In cholinergic synapses, there are two main types of receptors for acetylcholine: ionotropic and metabotropic. Ionotropic receptors, also known as nicotinic acetylcholine receptors, are ligand-gated ion channels. When acetylcholine binds to these receptors, they open directly, allowing ions to flow across the membrane, leading to a rapid response. Metabotropic receptors, also known as muscarinic acetylcholine receptors, are G-protein coupled receptors. They do not open ion channels directly. Instead, they activate a secondary messenger system inside the cell, which eventually leads to ion channel opening or other cellular responses. This process is generally slower but can lead to more prolonged and varied effects.

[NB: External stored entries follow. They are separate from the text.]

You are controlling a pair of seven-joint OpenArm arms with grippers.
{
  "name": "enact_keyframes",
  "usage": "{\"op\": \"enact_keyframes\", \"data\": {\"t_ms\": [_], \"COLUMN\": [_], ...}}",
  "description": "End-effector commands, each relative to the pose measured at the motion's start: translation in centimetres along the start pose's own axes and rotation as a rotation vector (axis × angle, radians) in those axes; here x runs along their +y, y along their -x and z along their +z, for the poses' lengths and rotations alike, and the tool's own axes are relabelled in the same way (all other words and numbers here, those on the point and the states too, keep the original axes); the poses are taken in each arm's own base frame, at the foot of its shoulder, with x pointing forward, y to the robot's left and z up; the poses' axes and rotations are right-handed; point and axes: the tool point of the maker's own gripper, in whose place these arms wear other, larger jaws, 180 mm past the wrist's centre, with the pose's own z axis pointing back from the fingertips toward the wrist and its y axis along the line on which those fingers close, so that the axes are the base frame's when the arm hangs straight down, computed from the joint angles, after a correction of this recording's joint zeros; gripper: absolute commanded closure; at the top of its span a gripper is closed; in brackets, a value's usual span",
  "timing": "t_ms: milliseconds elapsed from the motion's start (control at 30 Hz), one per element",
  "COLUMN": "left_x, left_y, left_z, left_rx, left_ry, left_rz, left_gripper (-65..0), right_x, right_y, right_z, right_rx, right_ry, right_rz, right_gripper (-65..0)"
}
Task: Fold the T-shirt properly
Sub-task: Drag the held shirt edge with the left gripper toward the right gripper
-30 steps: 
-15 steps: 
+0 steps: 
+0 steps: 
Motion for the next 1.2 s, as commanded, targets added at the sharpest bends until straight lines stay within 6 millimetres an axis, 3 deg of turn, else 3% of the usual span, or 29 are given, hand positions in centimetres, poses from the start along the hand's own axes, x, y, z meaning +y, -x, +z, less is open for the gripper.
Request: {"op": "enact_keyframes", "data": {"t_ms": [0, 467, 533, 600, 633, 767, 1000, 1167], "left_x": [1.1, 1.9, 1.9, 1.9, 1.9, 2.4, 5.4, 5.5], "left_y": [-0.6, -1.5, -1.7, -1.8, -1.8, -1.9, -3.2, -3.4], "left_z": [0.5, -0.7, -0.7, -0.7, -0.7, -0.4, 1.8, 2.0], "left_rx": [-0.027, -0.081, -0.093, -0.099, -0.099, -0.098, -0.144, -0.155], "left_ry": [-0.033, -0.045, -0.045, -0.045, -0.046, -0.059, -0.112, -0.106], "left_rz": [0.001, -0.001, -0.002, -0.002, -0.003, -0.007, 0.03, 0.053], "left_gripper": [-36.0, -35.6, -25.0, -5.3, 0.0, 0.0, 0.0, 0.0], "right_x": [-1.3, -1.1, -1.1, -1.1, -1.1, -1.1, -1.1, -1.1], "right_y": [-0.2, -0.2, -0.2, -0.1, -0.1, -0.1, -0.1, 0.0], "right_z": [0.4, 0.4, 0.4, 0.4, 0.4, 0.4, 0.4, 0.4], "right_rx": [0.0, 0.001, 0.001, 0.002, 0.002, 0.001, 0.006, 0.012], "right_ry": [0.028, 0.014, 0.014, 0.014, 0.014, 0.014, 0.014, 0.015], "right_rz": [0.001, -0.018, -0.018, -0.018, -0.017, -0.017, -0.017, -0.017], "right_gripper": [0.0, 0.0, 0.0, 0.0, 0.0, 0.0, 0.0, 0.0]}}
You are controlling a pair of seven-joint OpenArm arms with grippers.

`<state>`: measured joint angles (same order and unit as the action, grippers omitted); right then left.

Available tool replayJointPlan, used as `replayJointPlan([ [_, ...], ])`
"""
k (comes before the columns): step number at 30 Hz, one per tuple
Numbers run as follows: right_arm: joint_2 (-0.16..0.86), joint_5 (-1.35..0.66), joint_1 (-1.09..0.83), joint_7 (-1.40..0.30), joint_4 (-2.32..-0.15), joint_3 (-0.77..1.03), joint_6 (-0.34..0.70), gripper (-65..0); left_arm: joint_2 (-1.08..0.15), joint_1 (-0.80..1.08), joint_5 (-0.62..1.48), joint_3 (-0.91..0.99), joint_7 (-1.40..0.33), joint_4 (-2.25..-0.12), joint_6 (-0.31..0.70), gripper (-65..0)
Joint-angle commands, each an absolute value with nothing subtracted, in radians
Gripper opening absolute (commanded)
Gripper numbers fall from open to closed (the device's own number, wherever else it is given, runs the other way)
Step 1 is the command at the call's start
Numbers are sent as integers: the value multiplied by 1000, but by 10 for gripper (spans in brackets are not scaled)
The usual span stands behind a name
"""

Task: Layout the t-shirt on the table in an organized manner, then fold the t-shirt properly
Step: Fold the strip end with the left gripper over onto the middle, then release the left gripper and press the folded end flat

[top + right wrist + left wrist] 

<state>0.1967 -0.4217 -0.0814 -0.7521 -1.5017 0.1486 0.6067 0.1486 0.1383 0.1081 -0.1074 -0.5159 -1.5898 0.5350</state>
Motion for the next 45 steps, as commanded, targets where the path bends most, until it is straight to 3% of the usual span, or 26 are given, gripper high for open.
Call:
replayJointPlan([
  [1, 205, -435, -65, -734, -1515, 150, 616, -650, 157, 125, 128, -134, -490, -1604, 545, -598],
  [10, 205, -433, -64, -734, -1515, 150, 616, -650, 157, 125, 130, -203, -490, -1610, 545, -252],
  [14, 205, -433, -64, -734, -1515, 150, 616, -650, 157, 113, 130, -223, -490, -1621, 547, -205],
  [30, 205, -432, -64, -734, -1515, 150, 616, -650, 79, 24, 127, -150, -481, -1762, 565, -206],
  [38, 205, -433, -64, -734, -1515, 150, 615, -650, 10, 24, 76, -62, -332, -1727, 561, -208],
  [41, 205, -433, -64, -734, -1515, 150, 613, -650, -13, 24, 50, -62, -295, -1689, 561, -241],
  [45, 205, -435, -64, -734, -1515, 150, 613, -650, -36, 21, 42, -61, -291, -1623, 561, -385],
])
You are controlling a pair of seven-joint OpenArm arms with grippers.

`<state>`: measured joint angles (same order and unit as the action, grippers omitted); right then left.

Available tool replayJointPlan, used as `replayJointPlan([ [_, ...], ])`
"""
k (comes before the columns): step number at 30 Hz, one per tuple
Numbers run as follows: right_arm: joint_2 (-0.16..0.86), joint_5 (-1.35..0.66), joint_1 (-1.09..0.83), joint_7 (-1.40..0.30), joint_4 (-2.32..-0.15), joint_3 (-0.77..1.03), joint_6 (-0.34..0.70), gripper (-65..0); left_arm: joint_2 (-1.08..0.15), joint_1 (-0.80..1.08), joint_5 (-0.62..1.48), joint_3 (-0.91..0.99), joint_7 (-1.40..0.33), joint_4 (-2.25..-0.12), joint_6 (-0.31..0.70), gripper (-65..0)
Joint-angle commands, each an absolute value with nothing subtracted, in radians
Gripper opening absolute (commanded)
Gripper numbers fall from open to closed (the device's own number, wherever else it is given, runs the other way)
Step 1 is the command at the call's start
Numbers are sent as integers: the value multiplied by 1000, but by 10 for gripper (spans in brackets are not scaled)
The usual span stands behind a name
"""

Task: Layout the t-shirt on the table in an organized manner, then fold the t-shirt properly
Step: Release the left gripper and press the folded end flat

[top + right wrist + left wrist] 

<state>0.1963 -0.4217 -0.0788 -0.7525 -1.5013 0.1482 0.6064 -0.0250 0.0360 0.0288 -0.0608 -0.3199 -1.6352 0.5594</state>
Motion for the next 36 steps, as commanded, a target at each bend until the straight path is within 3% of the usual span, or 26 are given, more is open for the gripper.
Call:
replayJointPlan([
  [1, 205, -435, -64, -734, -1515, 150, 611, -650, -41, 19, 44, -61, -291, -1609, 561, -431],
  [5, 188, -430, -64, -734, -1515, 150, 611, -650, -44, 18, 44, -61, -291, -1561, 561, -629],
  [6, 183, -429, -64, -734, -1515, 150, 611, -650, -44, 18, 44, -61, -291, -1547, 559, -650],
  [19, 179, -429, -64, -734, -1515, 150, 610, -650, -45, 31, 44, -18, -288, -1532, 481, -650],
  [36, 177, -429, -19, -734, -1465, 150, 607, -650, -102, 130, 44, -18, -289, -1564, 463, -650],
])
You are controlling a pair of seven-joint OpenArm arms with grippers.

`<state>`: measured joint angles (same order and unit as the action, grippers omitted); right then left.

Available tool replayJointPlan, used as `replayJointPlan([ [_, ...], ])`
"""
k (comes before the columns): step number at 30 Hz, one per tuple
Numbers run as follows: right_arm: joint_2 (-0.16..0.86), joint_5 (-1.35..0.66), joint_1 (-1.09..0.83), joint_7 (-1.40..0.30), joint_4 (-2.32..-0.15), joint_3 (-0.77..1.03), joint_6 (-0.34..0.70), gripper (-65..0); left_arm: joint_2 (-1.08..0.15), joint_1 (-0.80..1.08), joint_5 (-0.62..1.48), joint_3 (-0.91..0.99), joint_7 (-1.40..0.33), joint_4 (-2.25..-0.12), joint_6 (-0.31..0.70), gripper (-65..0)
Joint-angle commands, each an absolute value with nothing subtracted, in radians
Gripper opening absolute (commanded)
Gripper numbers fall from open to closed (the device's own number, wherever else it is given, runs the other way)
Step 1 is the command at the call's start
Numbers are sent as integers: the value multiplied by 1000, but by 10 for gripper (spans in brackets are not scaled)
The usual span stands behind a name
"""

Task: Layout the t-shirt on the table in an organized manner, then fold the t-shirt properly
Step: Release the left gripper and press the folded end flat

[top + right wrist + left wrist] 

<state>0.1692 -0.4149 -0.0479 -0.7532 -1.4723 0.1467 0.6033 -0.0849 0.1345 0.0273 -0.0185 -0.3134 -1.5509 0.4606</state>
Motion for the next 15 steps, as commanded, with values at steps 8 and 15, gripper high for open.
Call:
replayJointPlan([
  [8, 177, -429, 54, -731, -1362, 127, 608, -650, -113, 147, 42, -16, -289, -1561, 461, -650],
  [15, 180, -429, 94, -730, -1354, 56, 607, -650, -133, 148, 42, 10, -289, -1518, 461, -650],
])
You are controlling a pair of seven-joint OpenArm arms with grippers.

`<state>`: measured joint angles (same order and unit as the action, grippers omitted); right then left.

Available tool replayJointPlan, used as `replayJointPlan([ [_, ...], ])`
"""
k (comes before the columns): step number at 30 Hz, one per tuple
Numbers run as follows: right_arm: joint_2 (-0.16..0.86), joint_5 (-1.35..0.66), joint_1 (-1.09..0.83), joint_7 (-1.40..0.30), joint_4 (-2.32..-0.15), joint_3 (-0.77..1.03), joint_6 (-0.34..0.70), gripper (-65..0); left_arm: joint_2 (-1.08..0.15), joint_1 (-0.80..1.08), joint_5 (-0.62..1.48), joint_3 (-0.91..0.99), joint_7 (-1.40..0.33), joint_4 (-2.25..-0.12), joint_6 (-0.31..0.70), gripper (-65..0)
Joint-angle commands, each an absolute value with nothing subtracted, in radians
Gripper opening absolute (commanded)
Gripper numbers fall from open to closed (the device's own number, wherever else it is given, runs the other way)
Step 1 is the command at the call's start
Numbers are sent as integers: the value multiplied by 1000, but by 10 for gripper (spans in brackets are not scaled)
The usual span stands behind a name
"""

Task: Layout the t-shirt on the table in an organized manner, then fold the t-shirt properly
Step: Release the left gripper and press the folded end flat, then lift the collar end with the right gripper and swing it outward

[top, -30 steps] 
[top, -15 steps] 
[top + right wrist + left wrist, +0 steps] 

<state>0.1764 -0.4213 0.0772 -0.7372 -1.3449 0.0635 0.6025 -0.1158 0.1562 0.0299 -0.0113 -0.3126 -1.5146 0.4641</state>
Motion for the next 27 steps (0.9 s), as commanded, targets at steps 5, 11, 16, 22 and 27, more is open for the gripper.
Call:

The concentration of calcium ions in the pre-synaptic neuron has a critical role in regulating neurotransmitter release at cholinergic synapses. A rise in calcium ion concentration, triggered by the arrival of an action potential, induces the fusion of synaptic vesicles with the pre-synaptic membrane, leading to the release of acetylcholine. The amount of calcium influx directly influences the amount of neurotransmitter released; a higher concentration of calcium ions results in a greater release of acetylcholine. This regulation is crucial for controlling the strength and timing of synaptic transmission, affecting everything from muscle contraction to cognitive functions.

Cholinergic synapses play a significant role in the pathophysiology of several neurological disorders. For example, in Alzheimer's disease, there is a marked decrease in cholinergic neurons in the brain, leading to cognitive decline. Enhancing cholinergic transmission through cholinesterase inhibitors is a common treatment approach. In Parkinson's disease, the balance between dopaminergic and cholinergic systems is disrupted, and anticholinergics can help reduce tremors and muscle rigidity. Myasthenia gravis, an autoimmune disorder, involves the destruction or blocking of acetylcholine receptors, leading to muscle weakness. Understanding the role of cholinergic synapses in these disorders is crucial for developing effective treatments.

Synaptic plasticity in cholinergic synapses involves changes in the strength and efficacy of synaptic transmission over time. This plasticity can occur through several mechanisms. One key mechanism is the alteration in the number of acetylcholine receptors on the post-synaptic membrane. Long-term potentiation (LTP) or long-term depression (LTD) can occur, depending on the pattern of activity at the synapse. For instance, a sustained increase in acetylcholine release can lead to LTP, enhancing synaptic transmission. Additionally, changes in the amount of neurotransmitter released and the sensitivity of the post-synaptic neuron to acetylcholine can also contribute to synaptic plasticity, allowing the synapse to adapt to different signaling demands.

Anticholinergics are drugs that inhibit the action of acetylcholine at cholinergic synapses. They work by blocking the acetylcholine receptors, particularly in the parasympathetic nervous system, leading to decreased activity. This results in effects such as dilated pupils, increased heart rate, and reduced secretions. On the other hand, cholinesterase inhibitors prevent the breakdown of acetylcholine by inhibiting the enzyme acetylcholinesterase. This leads to an increase in acetylcholine concentration at the synapse, thereby enhancing its action. These inhibitors are often used in the treatment of Alzheimer's disease to improve cognition, as they enhance cholinergic transmission in the brain.